I got arrested for it—frotteurism, that is—but the arrest didn’t take. My time in the cop shop was over before you could say, “Is that a taser in you pocket or are you just happy to etcetera, etcetera…” So, now I’m back on the streets with a frotteuristic spring in my step, and the contact info for a “highly specialised” therapist in my purse.

Frotteurism is when you get off on rubbing up against strangers in public places. Usually, it’s without their consent, so, illegal—more on the consent aspect later. It’s mostly men who do it, which makes me an exception. Apparently, with some good ‘ole talk therapy, the tendency (urge? Need? Addiction?) can be, like, curbed or stifled or something.

Not sure I’d ever want to do that. Know why? ‘Cause I fucking love it. And now that I understand a bit more about it, courtesy of Dr. Google, I’m ready to share some of my stories with y’all.

So where do I start? I could begin at the beginning, of course, and tell you about my college days, and a certain old-fashioned pencil sharpener that probably still smells like a vag on fire. I could tell you about my first day taking the subway across town to my new job, surrounded by the early-morning construction crowd. I could tell you about the hottest one, at the art gallery. Mmmm… art galleries…

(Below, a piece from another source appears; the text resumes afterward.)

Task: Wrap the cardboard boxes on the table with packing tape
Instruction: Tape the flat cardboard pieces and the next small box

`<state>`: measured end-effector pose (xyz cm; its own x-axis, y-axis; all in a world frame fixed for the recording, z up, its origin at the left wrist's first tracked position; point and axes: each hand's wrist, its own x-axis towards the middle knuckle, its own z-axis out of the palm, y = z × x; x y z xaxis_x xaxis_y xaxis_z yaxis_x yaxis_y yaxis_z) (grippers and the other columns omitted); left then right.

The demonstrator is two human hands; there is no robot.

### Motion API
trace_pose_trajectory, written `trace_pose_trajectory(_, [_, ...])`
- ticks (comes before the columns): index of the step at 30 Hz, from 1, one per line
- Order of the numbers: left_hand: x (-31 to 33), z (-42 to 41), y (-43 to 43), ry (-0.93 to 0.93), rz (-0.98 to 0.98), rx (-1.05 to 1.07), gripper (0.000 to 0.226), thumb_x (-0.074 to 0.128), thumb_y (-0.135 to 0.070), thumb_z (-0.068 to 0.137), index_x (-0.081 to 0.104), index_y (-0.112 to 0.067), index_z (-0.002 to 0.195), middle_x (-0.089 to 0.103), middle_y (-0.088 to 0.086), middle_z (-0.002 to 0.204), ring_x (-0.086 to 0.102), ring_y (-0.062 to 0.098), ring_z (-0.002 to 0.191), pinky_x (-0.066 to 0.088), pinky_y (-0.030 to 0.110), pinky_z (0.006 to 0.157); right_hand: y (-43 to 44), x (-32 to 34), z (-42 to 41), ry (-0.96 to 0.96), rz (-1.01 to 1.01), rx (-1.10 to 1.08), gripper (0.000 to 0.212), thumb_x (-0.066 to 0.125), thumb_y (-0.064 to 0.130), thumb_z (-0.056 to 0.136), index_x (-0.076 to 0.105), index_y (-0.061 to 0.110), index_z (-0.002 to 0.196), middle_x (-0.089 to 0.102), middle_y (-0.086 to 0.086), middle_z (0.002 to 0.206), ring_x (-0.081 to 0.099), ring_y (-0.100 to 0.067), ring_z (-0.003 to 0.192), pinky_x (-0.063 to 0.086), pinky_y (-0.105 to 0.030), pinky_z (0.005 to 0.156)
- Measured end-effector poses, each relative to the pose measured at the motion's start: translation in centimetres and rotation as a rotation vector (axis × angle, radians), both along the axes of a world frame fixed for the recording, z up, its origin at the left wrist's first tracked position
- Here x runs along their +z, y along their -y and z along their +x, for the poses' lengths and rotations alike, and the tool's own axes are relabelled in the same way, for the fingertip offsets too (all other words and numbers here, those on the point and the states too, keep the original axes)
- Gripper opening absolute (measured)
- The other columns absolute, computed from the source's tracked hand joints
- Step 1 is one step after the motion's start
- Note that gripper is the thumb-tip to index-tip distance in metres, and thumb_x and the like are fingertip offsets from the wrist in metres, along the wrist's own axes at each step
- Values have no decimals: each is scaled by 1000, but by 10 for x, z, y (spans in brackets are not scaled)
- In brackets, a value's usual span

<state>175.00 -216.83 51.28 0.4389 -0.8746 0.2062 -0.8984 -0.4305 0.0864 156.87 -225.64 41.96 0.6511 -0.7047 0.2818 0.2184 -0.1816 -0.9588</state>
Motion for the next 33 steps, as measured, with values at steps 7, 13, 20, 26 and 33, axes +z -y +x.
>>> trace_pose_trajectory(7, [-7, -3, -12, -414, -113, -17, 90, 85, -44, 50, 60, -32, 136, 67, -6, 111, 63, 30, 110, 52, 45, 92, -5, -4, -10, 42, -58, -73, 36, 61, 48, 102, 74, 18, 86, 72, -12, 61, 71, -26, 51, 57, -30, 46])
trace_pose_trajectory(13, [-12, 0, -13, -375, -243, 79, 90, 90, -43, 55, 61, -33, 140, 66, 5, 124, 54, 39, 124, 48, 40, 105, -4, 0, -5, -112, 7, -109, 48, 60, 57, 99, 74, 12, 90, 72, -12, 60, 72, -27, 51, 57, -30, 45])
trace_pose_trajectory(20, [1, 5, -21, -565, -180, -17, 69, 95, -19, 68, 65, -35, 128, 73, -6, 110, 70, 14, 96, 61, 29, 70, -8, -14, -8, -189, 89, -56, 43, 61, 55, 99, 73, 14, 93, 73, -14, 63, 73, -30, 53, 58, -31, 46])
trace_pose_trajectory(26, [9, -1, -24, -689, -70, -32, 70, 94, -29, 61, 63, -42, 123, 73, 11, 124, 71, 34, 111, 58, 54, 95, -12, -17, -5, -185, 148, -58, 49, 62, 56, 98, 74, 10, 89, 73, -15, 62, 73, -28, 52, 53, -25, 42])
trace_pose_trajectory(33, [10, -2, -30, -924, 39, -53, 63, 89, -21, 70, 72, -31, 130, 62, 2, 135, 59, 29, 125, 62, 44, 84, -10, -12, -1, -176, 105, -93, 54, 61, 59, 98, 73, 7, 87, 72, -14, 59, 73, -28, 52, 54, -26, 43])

But you know what? Maybe I’ll start at the cop shop. Because that story’s just a wee bit different from the others. You’ll see.

Femme Frotteur in… Coppin’ a Feel

[Insert awesomely hot frotteur erotica short story here…]

Thanks for your thoughts on this.

I should add—story ideas are welcome! Especially if you have a twist on the basic idea, or a way to layer it. Example, our hero determines that it was a meddlesome, stuffy, high-brow woman who called the cops on her after watching her on the subway rubbing up on some dude. Femme Frotteur seeks this woman out on the subway (familiar commuters) and confronts her, and it turns out the meddlesome lady was super turned on by what she saw, and this triggers a FF frotteuriffic encounter between Femme and the woman.
 
Interesting idea for a series. I'm sure somebody, somewhere, will find it alluring. Maybe lots of people, if it is well written enough.

Just remember the immortal words of Jack Burton: "Sooner or later, I rub everybody the wrong way."